My output result is a 1000x12 dask dataframe of floats, the final csv output (containing all the results) is less than 2 Mb.
Apart from the returned result all the other variables are not supposed to be kept in memory theoretically. I tried manually deleting the variables before the return statement and using gc.collect() but my attempts did not succeed.
I tried using the trim_memory function during the execution of the result collecting loop, and testing the MALLOC_TRIM_THRESHOLD_ variable but the unmanaged memory kept accumulating

Thanks!


import pandas as pd
import datetime as dt
from glob import glob
import sys, logging, os
from dask_jobqueue  import SLURMCluster
from dask.distributed import Client, as_completed
import dask, time
import dask.dataframe as dd
import numpy as np

start = time.time()
static_parameters=(1,2,3,4)
mydir = "path_to_input_directory"
### Core function of the code
def extractor(input_file):
    import netCDF4 as nc
    from bisect import bisect
    import pyproj
    import geopandas as gpd
    from shapely.geometry import Polygon
    from scipy.interpolate import griddata
    with nc.Dataset(input_file, 'r') as wrfout:
        """Some Computer heavy mapping calculation using the above functions, returns a dask dataframe of size (1000x12)"""
    return result

if __name__ == '__main__':
    logging.basicConfig(filename=os.path.join(os.getcwd(),"message.log"),
                    filemode='w',
                    format='%(asctime)s,%(msecs)d %(name)s %(levelname)s %(message)s',
                    datefmt='%H:%M:%S',
                    level=logging.DEBUG)
    input_files = glob(my_dir)
    logging.info("[!] Number of files located: %s",len(input_files))
    
    cluster = SLURMCluster(queue='short',
                           cores=1, 
                           processes=2,
                           memory=f'{32}GiB', 
                           walltime="02:00:00", 
                           log_directory=os.getcwd(),
                           local_directory="/tmp",
                           nanny=True)
    cluster.scale(jobs=8) 
    logging.info(cluster.job_script())
    logging.info(f'the dashboard link: {cluster.dashboard_link}')
    with Client(cluster) as dask_client:
        dask_client.get_versions(check=True)
        dask_client.amm.start() # Activate the Memory Manager
        dask_client.forward_logging()
        lazy_results=[]
        logging.info("[+] Launching the compute command")
        lazy_results = dask_client.map(extractor,input_files)
        lazy_results = as_completed(lazy_results, with_results=True)
        Output_Data=[]
        logging.info("[+] Collecting the compute results")
        for future, result in lazy_results:
            logging.info("[+] Recieved a result:")
            logging.info(result)
            Output_Data.append(result)
            logging.info(f"Reported size of result: {dask.sizeof.sizeof(result)}")
            logging.info(f"[-] Ending future {future}")
            logging.info(sys.getsizeof(result))
            future.release()
            del future           
        Output_Data = dask.dataframe.concat(Output_Data)
        Output_Data.to_csv("output-results.csv")
        dask_client.shutdown()
        dask_client.close()
    cluster.close()
    logging.info(f'> computation time: {time.time() - start}')

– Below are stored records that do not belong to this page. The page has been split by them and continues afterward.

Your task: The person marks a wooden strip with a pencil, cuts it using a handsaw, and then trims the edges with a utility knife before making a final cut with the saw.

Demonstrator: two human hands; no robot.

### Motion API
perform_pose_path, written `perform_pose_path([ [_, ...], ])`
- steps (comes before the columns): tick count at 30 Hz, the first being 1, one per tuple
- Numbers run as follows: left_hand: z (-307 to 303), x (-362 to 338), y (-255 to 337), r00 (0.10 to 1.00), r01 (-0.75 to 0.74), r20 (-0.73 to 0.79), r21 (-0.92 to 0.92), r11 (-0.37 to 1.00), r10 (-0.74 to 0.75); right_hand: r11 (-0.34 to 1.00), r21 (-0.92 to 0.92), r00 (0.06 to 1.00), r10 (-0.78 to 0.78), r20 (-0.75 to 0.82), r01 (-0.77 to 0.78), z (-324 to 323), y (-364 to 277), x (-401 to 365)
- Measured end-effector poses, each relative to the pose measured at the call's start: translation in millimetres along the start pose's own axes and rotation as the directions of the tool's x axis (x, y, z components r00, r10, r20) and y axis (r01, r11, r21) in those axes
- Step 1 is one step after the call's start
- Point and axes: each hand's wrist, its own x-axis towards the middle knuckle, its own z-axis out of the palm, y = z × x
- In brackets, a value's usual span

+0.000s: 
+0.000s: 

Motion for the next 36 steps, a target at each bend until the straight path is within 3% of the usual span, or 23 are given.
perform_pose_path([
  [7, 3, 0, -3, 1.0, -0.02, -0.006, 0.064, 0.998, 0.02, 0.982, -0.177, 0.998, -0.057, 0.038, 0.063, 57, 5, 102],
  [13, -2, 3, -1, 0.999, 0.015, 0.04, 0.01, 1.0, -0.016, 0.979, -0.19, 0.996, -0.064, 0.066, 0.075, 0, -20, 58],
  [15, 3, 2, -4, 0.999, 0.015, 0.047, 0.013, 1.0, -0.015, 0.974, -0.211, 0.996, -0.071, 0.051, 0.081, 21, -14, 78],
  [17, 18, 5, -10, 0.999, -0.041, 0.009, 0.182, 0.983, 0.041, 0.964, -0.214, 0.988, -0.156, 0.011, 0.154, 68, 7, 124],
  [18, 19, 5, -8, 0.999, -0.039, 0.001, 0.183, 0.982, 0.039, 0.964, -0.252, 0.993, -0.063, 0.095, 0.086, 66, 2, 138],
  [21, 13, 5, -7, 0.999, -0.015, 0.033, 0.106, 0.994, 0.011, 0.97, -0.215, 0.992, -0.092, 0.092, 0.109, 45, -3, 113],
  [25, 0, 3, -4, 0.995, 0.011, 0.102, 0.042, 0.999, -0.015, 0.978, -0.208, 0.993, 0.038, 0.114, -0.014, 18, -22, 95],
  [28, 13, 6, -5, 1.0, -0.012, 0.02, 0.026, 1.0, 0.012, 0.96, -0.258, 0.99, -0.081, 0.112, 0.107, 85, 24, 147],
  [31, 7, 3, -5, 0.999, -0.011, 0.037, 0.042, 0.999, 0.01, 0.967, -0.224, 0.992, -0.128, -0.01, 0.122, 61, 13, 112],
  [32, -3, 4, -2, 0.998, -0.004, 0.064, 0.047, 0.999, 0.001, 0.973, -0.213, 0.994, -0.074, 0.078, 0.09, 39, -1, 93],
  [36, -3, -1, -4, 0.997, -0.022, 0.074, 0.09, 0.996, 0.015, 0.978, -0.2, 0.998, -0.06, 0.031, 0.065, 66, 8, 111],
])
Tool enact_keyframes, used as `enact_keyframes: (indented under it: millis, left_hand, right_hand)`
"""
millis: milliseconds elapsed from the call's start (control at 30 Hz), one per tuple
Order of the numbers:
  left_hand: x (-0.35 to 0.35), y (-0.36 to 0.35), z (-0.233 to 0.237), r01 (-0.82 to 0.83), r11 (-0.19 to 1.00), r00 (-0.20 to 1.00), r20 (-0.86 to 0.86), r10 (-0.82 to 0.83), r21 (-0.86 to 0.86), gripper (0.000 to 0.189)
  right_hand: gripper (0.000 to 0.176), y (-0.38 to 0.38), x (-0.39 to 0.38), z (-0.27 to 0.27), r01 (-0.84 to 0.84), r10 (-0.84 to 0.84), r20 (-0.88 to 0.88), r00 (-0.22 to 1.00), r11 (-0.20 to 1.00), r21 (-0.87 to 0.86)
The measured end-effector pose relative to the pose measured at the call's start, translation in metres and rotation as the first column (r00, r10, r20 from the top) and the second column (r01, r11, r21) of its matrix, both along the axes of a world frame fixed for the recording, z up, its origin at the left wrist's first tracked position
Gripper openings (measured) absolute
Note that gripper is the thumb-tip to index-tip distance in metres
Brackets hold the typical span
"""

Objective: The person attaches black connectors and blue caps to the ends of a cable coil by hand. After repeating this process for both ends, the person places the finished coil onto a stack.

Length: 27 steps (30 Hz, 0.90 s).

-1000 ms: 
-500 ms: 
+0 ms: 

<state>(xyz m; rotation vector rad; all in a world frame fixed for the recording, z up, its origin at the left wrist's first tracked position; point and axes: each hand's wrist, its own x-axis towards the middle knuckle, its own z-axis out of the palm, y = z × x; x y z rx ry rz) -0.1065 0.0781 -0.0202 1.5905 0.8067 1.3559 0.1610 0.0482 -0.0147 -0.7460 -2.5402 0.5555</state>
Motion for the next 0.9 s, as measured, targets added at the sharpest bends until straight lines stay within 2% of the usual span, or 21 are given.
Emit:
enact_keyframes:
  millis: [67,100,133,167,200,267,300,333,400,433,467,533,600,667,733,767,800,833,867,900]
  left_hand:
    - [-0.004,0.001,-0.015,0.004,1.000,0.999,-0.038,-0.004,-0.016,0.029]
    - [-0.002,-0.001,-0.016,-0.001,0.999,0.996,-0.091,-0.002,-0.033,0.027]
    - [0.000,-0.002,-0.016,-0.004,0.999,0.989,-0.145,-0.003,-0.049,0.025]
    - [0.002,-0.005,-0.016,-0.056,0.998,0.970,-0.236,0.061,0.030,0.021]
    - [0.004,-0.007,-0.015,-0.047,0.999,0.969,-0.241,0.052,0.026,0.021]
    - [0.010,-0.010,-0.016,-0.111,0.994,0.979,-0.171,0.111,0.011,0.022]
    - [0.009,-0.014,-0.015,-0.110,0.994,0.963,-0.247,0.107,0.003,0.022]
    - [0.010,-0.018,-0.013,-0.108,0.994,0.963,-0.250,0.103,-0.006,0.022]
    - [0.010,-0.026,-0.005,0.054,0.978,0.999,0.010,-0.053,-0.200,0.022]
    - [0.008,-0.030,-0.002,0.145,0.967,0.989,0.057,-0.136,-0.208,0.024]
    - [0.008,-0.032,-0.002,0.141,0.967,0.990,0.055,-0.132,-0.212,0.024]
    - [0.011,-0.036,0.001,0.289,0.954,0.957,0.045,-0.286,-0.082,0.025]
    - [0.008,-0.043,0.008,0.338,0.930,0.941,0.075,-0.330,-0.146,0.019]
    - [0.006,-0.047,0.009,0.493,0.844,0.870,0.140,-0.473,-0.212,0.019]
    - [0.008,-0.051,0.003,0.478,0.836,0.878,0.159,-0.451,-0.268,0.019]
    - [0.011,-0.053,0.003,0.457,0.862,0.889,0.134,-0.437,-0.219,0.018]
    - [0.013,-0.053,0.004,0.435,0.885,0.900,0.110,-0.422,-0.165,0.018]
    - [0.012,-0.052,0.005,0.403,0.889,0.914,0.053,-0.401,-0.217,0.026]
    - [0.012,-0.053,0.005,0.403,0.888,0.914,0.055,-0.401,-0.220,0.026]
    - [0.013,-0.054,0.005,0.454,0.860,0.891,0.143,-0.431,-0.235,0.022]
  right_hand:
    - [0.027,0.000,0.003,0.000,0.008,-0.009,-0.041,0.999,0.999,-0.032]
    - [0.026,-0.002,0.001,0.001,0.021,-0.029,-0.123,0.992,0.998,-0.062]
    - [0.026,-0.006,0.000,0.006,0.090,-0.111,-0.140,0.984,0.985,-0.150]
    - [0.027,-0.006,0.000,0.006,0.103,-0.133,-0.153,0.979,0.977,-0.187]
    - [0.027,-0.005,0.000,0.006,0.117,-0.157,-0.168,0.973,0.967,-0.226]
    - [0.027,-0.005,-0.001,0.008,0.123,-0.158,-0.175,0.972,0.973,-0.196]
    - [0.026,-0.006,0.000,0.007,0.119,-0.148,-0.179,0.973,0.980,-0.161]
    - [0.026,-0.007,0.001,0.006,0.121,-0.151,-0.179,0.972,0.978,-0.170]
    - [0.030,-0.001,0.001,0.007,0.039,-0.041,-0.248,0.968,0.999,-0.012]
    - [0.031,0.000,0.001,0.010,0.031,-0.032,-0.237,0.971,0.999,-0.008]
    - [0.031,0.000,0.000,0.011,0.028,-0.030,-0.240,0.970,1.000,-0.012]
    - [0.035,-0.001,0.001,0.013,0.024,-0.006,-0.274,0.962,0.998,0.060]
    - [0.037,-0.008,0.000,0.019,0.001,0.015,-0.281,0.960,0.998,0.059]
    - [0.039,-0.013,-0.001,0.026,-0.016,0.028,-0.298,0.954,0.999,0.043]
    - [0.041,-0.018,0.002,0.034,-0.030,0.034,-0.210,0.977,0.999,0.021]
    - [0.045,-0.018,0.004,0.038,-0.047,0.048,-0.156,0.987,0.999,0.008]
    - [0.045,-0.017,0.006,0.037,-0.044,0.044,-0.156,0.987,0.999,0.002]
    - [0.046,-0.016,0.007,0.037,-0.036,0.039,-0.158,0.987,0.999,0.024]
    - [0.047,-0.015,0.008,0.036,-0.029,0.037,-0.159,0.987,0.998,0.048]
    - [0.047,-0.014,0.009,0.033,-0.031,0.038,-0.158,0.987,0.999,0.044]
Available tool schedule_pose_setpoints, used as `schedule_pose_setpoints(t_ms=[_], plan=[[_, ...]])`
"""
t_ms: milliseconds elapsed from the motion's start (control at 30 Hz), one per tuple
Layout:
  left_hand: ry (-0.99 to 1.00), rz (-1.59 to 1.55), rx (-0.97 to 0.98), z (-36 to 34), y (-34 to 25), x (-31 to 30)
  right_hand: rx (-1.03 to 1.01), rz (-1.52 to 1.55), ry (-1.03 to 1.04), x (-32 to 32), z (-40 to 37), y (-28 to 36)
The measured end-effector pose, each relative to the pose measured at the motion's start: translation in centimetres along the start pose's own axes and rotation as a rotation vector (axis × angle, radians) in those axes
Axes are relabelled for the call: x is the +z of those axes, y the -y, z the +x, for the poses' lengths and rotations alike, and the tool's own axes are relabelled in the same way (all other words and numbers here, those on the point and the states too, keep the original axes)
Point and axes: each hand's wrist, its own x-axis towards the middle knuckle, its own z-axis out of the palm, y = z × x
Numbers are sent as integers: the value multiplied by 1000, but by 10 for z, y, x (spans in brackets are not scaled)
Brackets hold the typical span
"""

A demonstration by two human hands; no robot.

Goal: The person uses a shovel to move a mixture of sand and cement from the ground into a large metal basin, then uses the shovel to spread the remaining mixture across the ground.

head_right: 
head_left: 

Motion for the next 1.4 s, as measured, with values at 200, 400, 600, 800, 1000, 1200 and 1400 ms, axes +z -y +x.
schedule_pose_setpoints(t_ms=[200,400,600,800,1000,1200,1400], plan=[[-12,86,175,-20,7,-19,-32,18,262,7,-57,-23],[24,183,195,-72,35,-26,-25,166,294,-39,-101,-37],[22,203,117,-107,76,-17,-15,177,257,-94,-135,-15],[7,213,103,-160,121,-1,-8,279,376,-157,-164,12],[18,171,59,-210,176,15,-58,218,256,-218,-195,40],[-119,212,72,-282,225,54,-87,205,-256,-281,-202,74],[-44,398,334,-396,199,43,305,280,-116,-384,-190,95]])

guillaumeeb · December 1, 2023, 2:17pm

Hi @C130PA5, welcome to Dask community!

If the results of your extractor function is small enough, you shouldn’t even have to release them or use as_completed.

The only problem I can imagine is memory not beeing freed by the nc library, or in the code in the with statement. What happens when you profile a single execution of the extractor function? Or try to execute it on several files on a single Python process without Dask?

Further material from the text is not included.